# What you should do:
Somewhere below are a line with "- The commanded" and a later line with "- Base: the". Output exactly those lines and all lines between them.

# Material provided:

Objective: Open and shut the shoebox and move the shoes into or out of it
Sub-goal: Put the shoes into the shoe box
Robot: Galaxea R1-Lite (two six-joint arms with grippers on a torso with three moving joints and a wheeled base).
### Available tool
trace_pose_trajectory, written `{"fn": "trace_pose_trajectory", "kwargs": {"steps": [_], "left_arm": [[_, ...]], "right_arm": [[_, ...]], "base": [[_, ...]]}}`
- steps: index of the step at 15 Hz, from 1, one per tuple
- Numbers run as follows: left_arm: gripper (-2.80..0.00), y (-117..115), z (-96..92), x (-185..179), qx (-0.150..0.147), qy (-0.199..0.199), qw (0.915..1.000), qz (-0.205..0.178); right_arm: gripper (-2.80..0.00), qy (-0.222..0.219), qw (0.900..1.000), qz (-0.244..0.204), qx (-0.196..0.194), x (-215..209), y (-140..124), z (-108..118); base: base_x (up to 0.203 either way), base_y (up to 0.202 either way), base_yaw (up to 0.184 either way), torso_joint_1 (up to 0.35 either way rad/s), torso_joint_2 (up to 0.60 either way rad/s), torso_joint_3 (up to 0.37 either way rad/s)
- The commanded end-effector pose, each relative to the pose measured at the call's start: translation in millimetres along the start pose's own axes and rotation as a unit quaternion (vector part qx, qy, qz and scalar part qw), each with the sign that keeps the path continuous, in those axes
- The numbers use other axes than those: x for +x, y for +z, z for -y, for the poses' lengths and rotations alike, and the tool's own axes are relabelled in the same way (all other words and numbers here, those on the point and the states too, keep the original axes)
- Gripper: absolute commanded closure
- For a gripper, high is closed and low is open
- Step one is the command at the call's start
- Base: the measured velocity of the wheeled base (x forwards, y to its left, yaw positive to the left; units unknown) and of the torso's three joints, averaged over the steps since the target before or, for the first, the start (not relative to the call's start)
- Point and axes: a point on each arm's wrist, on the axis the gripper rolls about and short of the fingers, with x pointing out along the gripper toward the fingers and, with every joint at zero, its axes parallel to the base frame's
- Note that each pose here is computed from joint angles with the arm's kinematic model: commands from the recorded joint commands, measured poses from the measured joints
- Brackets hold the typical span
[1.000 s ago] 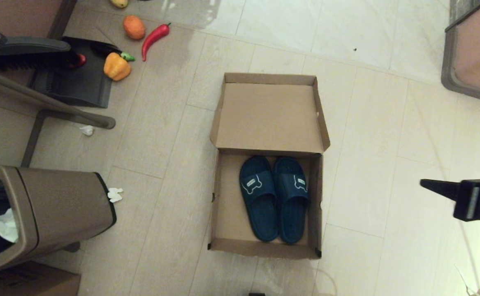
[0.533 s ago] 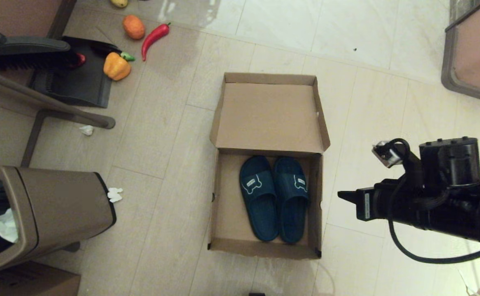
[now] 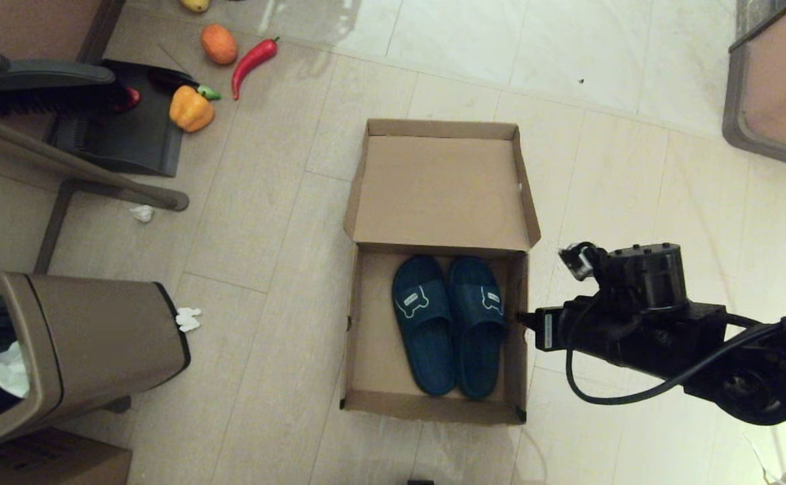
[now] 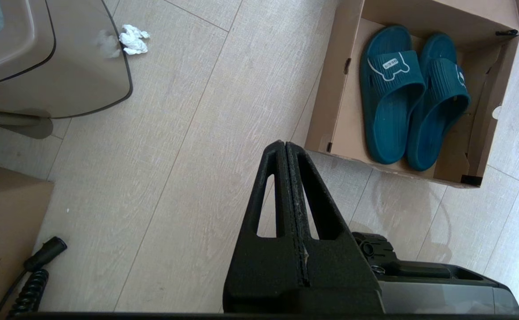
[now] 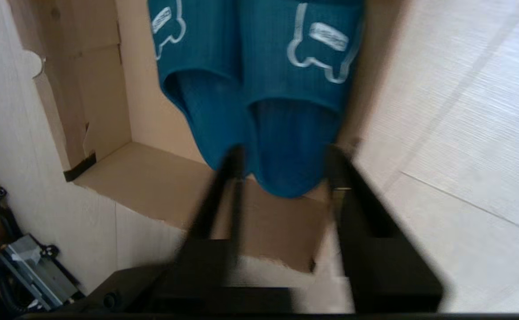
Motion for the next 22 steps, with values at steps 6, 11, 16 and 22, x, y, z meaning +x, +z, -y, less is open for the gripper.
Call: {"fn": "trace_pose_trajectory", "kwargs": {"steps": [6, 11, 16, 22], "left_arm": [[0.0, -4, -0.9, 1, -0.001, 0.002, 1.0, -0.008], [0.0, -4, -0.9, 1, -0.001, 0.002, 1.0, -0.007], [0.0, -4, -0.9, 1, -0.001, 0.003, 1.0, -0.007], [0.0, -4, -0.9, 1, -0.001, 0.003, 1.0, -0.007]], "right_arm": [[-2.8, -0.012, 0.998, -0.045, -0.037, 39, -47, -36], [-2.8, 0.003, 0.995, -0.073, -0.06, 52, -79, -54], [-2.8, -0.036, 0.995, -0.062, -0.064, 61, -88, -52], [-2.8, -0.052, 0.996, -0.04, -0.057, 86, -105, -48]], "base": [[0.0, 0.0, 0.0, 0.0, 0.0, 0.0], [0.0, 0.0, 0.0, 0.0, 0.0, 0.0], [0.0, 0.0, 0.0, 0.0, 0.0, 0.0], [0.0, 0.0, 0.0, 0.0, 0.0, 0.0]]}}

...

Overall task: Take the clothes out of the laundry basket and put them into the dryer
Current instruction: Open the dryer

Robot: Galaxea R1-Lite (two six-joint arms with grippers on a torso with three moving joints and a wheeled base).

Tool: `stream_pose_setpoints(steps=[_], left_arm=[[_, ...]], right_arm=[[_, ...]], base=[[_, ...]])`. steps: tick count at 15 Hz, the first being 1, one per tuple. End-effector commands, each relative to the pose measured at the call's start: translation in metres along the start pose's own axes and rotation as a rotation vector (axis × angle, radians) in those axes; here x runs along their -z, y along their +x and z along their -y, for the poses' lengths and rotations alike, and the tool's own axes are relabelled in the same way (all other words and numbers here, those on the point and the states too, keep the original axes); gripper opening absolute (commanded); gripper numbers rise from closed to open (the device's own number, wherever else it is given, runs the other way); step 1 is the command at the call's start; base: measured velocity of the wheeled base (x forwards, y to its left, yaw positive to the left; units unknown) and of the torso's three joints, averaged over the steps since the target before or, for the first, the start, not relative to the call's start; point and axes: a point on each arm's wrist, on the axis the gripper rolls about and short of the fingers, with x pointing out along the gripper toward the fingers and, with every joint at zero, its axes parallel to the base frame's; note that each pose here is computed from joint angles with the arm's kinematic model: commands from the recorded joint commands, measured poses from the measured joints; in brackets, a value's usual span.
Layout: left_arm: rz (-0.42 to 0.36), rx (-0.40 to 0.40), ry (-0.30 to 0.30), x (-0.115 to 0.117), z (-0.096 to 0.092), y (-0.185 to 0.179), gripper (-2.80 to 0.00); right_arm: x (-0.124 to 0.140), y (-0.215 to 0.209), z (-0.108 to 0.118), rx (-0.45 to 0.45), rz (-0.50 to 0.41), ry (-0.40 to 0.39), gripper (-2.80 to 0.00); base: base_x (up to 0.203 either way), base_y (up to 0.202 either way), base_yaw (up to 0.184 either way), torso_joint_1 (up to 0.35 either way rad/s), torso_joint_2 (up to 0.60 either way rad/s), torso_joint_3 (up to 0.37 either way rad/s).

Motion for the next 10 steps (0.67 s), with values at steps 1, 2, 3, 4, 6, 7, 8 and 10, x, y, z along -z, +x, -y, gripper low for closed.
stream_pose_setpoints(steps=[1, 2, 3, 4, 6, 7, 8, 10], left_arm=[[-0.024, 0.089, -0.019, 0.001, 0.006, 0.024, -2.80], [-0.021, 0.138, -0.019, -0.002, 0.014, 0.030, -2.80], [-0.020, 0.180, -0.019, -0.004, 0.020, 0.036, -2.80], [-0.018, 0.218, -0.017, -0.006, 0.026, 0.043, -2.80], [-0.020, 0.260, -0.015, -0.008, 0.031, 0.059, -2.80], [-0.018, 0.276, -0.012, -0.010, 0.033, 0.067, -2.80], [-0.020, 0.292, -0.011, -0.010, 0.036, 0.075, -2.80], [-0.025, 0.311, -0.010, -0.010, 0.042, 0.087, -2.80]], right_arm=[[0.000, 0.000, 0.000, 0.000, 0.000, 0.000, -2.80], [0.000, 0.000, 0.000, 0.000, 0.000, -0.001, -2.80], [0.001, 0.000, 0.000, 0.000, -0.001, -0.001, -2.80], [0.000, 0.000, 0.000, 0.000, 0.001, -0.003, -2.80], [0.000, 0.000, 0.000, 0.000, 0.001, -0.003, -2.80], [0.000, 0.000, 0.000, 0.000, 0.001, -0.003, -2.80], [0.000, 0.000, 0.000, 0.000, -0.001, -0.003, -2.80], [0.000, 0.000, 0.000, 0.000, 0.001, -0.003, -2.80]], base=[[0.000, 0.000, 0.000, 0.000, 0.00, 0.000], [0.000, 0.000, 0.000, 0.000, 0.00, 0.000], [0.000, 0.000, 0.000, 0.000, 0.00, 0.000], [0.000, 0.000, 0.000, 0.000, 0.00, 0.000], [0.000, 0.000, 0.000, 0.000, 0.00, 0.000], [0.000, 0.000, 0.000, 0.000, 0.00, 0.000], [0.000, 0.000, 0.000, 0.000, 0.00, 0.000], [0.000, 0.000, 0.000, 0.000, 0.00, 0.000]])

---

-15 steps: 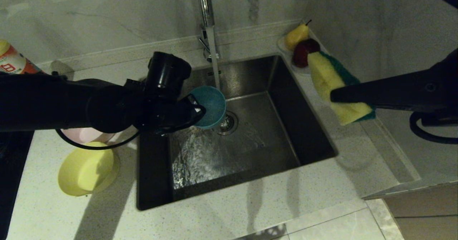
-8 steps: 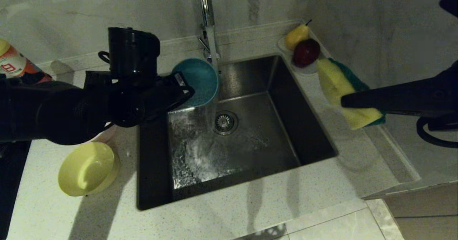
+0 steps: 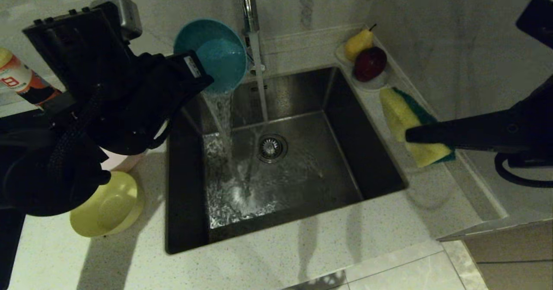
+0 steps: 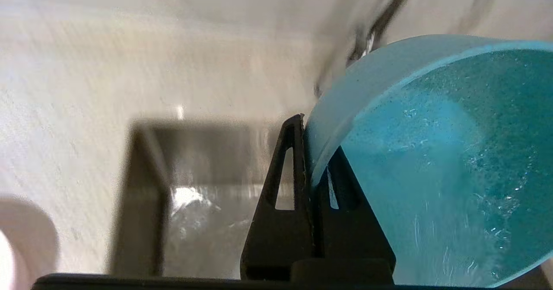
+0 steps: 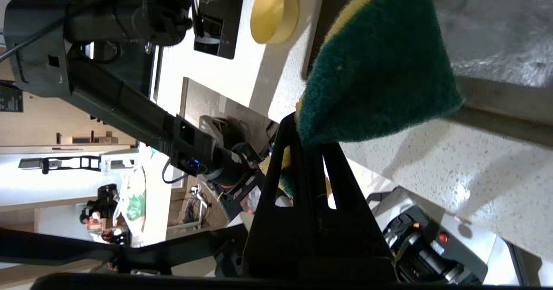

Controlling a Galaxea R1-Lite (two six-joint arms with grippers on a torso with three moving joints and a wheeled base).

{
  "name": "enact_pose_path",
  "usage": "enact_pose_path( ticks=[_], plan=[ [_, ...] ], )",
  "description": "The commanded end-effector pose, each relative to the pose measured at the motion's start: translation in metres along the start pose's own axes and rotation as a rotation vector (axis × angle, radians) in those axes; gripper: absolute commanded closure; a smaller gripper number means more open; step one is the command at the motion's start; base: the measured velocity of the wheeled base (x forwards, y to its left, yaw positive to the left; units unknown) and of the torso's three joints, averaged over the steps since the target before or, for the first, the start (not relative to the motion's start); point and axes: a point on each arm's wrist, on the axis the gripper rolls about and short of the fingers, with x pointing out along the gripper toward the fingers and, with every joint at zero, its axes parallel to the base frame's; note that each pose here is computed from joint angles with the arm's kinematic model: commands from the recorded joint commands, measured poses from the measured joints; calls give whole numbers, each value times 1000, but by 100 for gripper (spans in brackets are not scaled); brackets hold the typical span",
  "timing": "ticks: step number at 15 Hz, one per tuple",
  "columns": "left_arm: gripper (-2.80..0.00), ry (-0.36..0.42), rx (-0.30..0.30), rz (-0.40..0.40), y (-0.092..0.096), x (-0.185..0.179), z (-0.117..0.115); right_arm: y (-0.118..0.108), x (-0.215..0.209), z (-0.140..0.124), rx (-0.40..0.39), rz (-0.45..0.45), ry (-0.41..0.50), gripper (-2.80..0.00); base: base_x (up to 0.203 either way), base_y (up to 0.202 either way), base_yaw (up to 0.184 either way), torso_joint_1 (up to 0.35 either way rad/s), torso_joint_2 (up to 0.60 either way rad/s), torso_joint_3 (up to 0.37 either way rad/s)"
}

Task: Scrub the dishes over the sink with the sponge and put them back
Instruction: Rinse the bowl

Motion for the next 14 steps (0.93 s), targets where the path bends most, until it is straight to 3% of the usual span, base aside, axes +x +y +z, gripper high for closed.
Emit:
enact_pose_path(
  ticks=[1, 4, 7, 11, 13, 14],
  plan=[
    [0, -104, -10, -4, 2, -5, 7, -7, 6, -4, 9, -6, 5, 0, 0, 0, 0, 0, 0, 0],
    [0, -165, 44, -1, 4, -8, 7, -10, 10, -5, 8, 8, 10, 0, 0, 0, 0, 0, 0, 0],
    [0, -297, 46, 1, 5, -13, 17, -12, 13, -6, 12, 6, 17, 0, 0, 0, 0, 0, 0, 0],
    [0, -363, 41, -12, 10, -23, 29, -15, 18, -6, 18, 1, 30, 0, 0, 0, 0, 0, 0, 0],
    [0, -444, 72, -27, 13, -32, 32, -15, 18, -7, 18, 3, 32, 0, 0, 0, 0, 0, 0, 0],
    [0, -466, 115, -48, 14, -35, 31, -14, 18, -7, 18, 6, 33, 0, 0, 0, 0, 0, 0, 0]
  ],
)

# Final answer:
- The commanded end-effector pose, each relative to the pose measured at the call's start: translation in millimetres along the start pose's own axes and rotation as a unit quaternion (vector part qx, qy, qz and scalar part qw), each with the sign that keeps the path continuous, in those axes
- The numbers use other axes than those: x for +x, y for +z, z for -y, for the poses' lengths and rotations alike, and the tool's own axes are relabelled in the same way (all other words and numbers here, those on the point and the states too, keep the original axes)
- Gripper: absolute commanded closure
- For a gripper, high is closed and low is open
- Step one is the command at the call's start
- Base: the measured velocity of the wheeled base (x forwards, y to its left, yaw positive to the left; units unknown) and of the torso's three joints, averaged over the steps since the target before or, for the first, the start (not relative to the call's start)

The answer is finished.